_What you will do_. Set down, word for word, each line from the top of the data through the line that has "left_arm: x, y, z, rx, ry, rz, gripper"; omit every picture.

Segment Open

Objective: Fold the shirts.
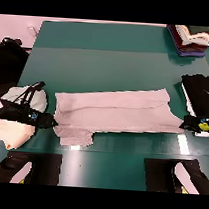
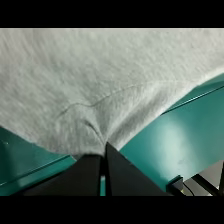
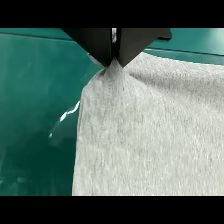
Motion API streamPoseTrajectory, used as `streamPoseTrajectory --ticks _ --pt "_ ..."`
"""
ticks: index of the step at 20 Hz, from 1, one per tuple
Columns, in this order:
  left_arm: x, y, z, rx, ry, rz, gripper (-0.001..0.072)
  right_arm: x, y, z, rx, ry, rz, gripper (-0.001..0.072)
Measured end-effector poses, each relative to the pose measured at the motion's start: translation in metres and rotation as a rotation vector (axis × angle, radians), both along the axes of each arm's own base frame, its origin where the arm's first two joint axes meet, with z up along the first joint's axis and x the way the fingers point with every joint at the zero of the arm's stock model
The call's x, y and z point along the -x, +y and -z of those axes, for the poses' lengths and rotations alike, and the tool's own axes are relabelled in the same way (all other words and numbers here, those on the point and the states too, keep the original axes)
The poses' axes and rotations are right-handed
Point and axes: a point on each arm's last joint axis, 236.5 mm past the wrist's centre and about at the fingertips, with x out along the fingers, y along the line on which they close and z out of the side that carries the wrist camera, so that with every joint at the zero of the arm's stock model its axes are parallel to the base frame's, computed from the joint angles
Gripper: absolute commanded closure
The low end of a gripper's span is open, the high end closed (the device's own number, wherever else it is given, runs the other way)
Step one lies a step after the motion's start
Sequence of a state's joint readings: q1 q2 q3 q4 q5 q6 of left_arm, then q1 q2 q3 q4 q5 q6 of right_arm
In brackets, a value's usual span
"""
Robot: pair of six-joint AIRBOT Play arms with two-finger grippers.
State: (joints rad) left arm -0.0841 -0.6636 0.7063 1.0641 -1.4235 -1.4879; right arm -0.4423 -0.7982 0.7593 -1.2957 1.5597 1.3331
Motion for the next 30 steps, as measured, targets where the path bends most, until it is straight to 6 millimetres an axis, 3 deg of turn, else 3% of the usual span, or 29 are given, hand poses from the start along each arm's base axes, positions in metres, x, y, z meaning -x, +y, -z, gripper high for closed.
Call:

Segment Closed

_The completed task_.
Objective: Fold the shirts.
Motion API streamPoseTrajectory, used as `streamPoseTrajectory --ticks _ --pt "_ ..."`
"""
ticks: index of the step at 20 Hz, from 1, one per tuple
Columns, in this order:
  left_arm: x, y, z, rx, ry, rz, gripper (-0.001..0.072)

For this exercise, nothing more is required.